Elementary school students across Marion County celebrated the state’s birthday two days early Friday with special presentations honoring Kansas history.

At Marion Elementary, students visited stations focused on pioneer games; the Santa Fe Trail, which traversed the northern part of the county; the state’s official amphibian, the barred tiger salamander; and sunflower art, presented by the high school’s art club and art teacher, Kylie Schroeder.

The salamander, a nocturnal creature living near bodies of water, became the state’s amphibian in 1994 after a campaign by elementary school students statewide.

At Centre, students made presentations in which they portrayed various historic figures with ties to Kansas, including disappeared aviator Amelia Earhart, aircraft and car manufacturers Clyde Cessna and Walter Chrysler, basketball inventor James Naismith, abolitionist John Brown, and president and five-star general Dwight Eisenhower.

They also sang songs for which they wrote new words. The presentation concluded with students and guests singing the official state song, “Home on the Range.”

Teacher Stacey Tischhauser and music director Amy Harms organized the program.

Students at Hillsboro Elementary School had Kansas Day learning activities all last week.

Second graders did several things through the week, principal Nathan Hiebert said.

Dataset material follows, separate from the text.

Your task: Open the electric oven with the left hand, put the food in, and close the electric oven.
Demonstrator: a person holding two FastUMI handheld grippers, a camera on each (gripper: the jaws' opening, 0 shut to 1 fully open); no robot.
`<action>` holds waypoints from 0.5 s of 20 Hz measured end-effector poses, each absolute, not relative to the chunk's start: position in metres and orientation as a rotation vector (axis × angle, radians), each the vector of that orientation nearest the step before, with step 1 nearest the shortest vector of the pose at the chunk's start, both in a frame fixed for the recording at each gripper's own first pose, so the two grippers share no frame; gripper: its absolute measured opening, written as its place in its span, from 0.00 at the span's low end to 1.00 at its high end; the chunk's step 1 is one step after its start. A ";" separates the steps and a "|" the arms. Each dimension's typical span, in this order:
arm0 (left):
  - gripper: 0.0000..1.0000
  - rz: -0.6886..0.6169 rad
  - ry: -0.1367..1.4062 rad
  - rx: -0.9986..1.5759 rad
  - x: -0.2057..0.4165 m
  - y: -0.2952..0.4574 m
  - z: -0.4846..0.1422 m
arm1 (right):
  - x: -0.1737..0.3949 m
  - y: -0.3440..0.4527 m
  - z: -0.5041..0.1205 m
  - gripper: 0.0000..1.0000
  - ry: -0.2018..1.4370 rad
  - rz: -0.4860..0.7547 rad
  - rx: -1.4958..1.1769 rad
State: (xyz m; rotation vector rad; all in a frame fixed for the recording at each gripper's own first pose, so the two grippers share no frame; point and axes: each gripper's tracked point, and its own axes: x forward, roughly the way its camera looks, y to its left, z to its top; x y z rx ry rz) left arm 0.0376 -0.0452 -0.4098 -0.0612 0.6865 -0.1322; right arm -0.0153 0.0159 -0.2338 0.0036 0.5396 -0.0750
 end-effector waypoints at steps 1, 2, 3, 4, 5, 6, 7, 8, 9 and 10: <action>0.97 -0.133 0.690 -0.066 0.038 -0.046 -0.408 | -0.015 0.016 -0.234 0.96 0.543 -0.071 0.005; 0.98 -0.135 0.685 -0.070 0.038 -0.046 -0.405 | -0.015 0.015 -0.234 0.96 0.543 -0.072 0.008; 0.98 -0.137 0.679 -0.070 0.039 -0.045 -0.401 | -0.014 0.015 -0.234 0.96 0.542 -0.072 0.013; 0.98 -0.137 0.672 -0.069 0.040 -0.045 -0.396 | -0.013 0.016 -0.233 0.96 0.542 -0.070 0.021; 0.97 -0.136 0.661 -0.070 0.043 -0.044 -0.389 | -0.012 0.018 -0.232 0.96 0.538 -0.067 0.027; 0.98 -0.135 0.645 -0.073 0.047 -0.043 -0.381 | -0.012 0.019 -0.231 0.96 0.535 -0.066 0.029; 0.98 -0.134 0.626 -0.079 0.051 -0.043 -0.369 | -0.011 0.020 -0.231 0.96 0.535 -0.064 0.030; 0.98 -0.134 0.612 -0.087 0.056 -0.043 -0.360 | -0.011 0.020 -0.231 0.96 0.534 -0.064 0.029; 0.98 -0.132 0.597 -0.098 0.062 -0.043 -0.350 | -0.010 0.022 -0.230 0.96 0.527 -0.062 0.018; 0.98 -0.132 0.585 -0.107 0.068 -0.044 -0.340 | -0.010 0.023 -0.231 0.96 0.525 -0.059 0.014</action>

One day, students dressed in “Kansas-ey” costumes, such as cowboys and ranchers. Another day, they dressed as Kansas sports teams.

Students talked about state history and did various Kansas-themed art projects.

“Each grade kind of did their own individual things.” Hiebert said. “There were different activities that teachers have compiled over the years, things they have found work better for that grade level.”

Hiebert enjoys seeing students learn about Kansas Day.

“I think it’s a fun way to celebrate,” Hiebert said.

Kansas was merely a territory when Marion, then known as Marion Centre, was founded in 1860. It became the 34th state Jan. 29, 1861, after a long battle between pro- and anti-slavery forces, who eventually secured the state’s admission as a free rather than slave state.